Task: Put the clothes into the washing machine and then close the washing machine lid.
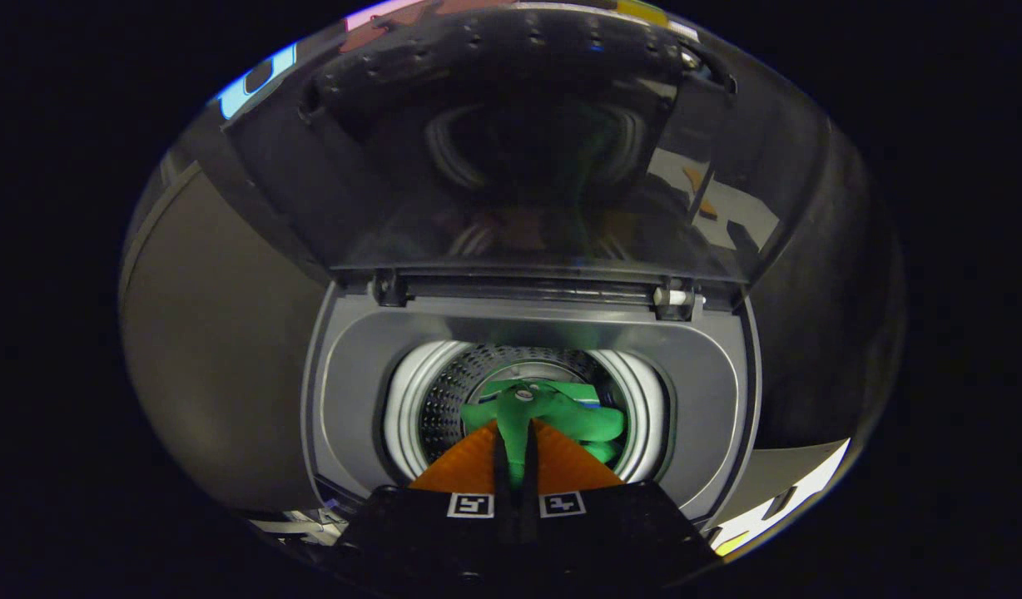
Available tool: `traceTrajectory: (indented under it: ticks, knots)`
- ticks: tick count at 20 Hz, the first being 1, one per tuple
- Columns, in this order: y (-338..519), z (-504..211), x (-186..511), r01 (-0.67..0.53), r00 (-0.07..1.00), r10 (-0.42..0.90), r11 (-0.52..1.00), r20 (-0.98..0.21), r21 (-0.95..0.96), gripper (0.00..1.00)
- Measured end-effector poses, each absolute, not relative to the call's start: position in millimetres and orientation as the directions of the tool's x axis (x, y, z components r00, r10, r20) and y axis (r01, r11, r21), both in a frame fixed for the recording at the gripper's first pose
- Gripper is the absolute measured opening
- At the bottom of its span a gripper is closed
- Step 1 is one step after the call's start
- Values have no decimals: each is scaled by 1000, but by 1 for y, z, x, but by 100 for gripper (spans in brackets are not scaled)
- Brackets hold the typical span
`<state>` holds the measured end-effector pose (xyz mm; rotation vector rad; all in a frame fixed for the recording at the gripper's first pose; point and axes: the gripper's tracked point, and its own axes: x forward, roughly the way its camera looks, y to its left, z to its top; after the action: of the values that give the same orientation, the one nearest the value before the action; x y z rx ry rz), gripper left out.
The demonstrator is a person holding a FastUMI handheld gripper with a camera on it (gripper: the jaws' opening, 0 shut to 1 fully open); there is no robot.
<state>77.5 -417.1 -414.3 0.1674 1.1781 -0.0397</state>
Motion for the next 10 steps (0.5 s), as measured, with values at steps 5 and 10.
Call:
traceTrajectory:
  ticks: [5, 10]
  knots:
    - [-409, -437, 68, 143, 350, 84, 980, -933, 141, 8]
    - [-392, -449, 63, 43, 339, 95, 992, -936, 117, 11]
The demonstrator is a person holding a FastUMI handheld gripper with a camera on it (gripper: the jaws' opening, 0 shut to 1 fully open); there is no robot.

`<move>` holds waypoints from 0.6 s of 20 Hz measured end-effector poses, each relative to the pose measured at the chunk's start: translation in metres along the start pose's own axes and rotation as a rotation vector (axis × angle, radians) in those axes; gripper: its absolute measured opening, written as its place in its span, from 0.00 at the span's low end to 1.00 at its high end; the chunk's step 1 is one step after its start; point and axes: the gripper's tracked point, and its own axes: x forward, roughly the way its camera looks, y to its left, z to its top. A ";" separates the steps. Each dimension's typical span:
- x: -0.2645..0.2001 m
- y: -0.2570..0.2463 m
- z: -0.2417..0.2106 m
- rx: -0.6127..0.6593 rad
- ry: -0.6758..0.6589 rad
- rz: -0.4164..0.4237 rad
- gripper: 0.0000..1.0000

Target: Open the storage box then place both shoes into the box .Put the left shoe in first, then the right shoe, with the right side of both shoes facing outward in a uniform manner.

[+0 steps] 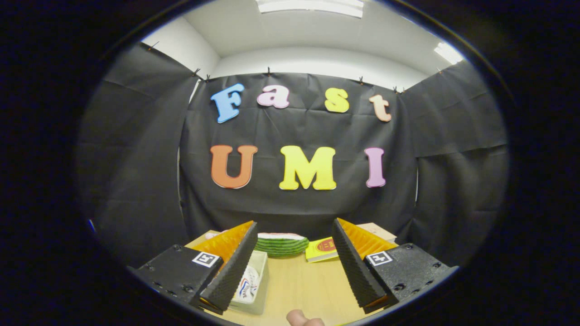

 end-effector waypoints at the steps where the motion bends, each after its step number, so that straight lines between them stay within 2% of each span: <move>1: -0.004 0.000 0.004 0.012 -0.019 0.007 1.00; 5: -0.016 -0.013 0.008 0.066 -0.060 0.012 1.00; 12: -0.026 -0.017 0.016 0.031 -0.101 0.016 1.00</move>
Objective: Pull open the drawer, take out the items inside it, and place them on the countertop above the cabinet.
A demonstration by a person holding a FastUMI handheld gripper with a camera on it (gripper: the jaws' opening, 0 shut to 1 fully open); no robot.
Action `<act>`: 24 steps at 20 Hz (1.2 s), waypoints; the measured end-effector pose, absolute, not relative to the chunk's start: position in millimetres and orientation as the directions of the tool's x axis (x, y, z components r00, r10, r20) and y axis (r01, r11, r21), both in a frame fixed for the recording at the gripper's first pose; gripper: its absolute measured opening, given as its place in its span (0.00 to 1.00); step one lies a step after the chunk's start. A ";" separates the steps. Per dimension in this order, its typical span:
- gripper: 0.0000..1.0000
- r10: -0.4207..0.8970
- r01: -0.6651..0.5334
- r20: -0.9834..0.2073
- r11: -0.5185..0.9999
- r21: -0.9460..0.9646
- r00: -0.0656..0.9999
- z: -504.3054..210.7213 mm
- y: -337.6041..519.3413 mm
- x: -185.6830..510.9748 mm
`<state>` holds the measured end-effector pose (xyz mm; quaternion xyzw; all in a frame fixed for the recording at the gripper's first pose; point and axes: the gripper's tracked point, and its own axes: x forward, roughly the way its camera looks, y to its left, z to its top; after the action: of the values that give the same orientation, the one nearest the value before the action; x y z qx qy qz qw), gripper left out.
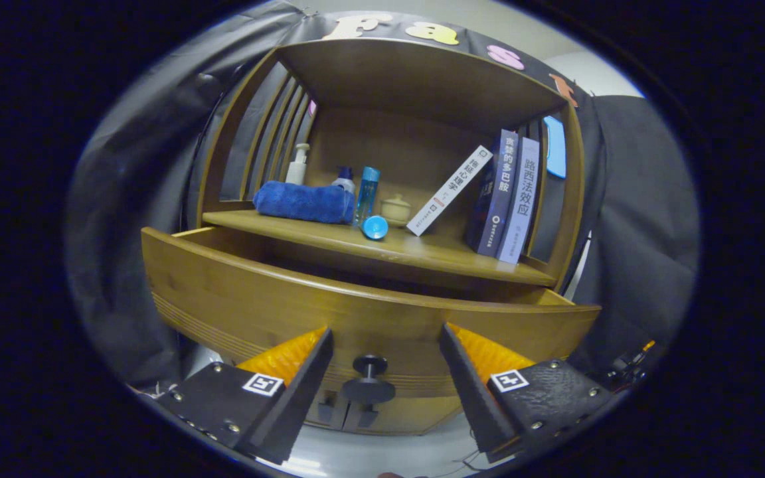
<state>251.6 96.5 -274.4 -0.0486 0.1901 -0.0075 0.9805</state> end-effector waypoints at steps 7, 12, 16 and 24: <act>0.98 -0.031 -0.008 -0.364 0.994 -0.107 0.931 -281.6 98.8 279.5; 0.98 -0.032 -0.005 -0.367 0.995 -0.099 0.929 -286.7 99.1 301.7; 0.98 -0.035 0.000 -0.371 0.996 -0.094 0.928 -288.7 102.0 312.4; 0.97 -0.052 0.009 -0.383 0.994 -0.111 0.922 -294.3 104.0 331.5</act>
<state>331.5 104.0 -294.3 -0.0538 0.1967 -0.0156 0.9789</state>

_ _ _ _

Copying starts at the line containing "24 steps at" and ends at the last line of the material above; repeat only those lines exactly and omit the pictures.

REPLY:
Action `<act>`: 24 steps at 20 Hz (1.2 s), waypoints; the measured end-effector pose, absolute, not relative to the chunk's start: position in millimetres and orientation as the directions of the tool's x axis (x, y, z components r00, r10, r20) and y axis (r01, r11, r21), both in a frame fixed for the recording at the gripper's first pose; gripper: its absolute measured opening, given as its place in its span (0.00 to 1.00); step one lies a step after the chunk's start. A ";" separates the steps. Per dimension in this order, its typical span:
- gripper: 0.0000..1.0000
- r10: -0.4207..0.8970
- r01: -0.6651..0.5334
- r20: -0.9834..0.2073
- r11: -0.5185..0.9999
- r21: -0.9460..0.9646
- r00: -0.0656..0.9999
- z: -504.3054..210.7213 mm
- y: -337.6041..519.3413 mm
- x: -185.6830..510.9748 mm
`<state>` holds the measured end-effector pose (xyz mm; quaternion xyzw; all in a frame fixed for the recording at the gripper's first pose; point and axes: the gripper's tracked point, and its own axes: x forward, roughly the way its camera looks, y to its left, z to its top; after the action: of the values that give the same orientation, the one nearest the value before the action; x y z qx qy qz qw), gripper left out.
<state>251.6 96.5 -274.4 -0.0486 0.1901 -0.0075 0.9805</state> end-effector waypoints at steps 7, 12, 16 and 24: <act>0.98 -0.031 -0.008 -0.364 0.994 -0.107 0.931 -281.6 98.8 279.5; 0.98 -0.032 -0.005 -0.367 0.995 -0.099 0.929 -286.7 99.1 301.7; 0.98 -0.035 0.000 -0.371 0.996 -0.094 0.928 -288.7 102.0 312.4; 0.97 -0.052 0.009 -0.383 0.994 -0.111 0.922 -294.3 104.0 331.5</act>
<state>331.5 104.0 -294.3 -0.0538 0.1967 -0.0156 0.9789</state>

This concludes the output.